Configuring the Filter Options

Configuring the grouping and sorting options

On the Filter Options: Filter page, specify these details:
Field Description

Group by

Specifies the field to use to create groups of records to filter. The Filter stage will retain one or more records from each group, depending on how you configure the stage. In cases where you have used a matching stage earlier in the dataflow, such as Interflow Match, Intraflow Match, or Transactional Match, you should select the CollectionNumber field to use the collections created by the matching stage as the groups. However, if you want to group records by some other field, choose the field here. For example, if you want to filter out all but one record from records that have the same value in the AccountNumber field, you would select AccountNumber.

Sort

If you specify a field in the Group by field, check this box to sort the records by the value in the field you chose. This option is enabled by default.

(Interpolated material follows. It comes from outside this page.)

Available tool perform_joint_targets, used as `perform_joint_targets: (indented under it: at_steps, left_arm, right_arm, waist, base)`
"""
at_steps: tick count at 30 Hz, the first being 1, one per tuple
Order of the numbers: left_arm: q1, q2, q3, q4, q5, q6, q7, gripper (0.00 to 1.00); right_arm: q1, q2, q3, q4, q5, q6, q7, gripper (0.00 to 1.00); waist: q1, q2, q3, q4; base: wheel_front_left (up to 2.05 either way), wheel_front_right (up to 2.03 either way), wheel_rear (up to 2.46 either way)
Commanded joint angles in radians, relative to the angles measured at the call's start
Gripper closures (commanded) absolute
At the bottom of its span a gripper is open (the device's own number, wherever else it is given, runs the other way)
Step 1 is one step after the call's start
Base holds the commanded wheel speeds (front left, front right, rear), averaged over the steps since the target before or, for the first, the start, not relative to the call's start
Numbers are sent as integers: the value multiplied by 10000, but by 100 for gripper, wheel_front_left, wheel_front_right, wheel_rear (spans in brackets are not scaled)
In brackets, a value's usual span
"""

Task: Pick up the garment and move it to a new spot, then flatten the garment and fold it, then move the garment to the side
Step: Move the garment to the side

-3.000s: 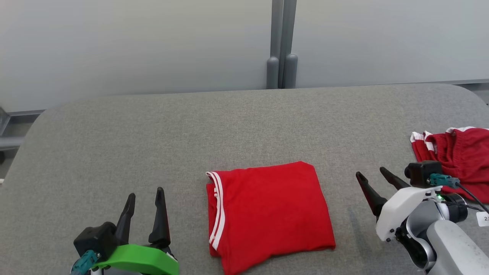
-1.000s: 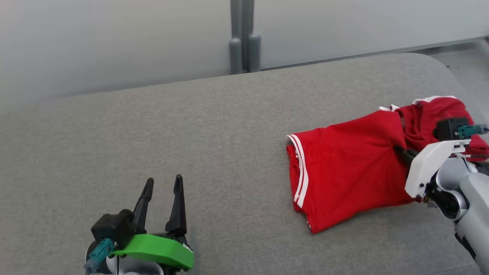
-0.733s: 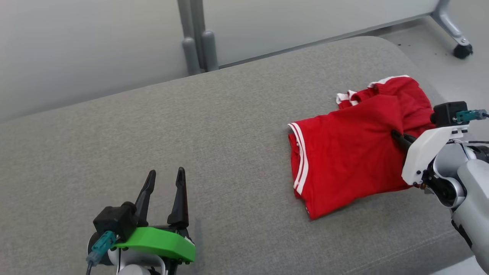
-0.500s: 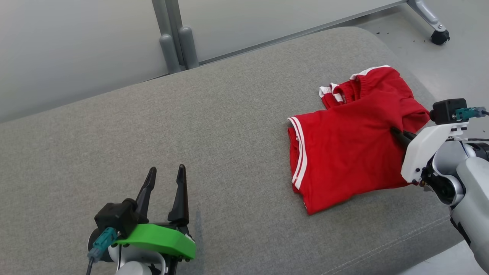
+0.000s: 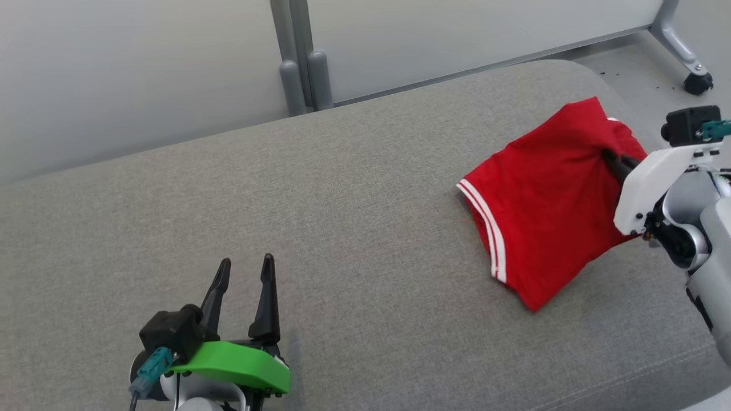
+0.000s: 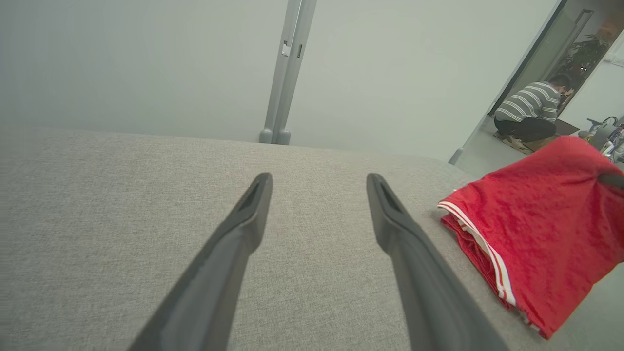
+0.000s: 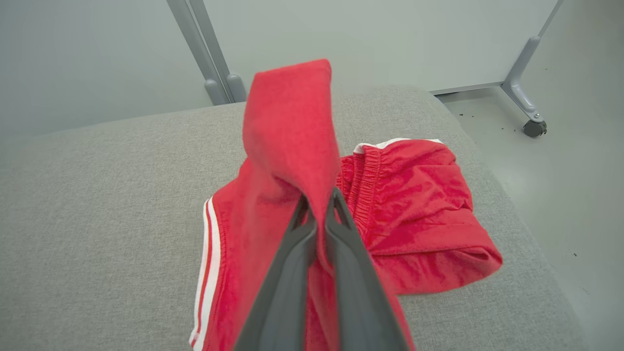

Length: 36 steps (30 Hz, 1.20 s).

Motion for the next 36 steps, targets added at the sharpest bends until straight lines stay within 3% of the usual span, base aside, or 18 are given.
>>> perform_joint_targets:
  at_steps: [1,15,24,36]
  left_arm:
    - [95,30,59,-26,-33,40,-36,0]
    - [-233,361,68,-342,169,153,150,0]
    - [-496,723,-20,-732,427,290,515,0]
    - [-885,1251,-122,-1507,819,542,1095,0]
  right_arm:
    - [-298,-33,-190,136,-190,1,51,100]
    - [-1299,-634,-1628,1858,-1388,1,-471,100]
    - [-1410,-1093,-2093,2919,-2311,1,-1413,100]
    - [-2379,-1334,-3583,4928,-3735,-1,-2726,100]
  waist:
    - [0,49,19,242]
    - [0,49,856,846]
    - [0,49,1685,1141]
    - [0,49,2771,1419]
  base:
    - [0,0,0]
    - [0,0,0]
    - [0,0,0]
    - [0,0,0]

Advanced Click this button to specify sort performance options. Te sort performance options specified in Management Console, which are the default performance options for your system and are in effect. If you want to override your system's default performance options, toggle the Override sort performance options to yes and specify the values you want in these fields:
In memory record limit
Specifies the maximum number of data rows a sorter will hold in memory before it starts paging to disk. By default, a sort of 10,000 records or less will be done in memory and a sort of more than 10,000 records will be performed as a disk sort. The maximum limit is 100,000 records. An in-memory sort is much faster than a disk sort, so this value should be set high enough so that most of the sorts are in-memory sorts and only large sets are written to disk.
Note: Be careful in environments where there are jobs running concurrently because increasing the In memory record limit setting increases the likelihood of running out of memory.
Maximum number of temporary files
Specifies the maximum number of temporary files that may be used by a sort process. Using a larger number of temporary files can result in better performance. However, the optimal number is highly dependent on the configuration of the server running Spectrum Technology Platform. You should experiment with different settings, observing the effect on performance of using more or fewer temporary files. To calculate the approximate number of temporary files that may be needed, use this equation:
(NumberOfRecords × 2) ÷ InMemoryRecordLimit = NumberOfTempFiles 
Note that the maximum number of temporary files cannot be more than 1,000.
Compression
Specifies that temporary files are compressed when they are written to disk.
Note: The optimal sort performance settings depends on your server's hardware configuration. You can use this equation as a general guideline to produce good sort performance: (InMemoryRecordLimit × MaxNumberOfTempFiles ÷ 2) >= TotalNumberOfRecords

Limit number of returned duplicate records

Specifies the maximum number of records that are returned from each group. If you set this option to 1, you can define filter rules to determine which record in each group should be returned. If no rules are defined, the first record in each collection is returned and the rest are discarded. In this mode, the filter rules define which record will be retained.

For example, if you define a rule where the record with the highest match score in a group is retained, and you set this option to 1, then the record with the highest match score in each group will survive and the other records in the group will be discarded.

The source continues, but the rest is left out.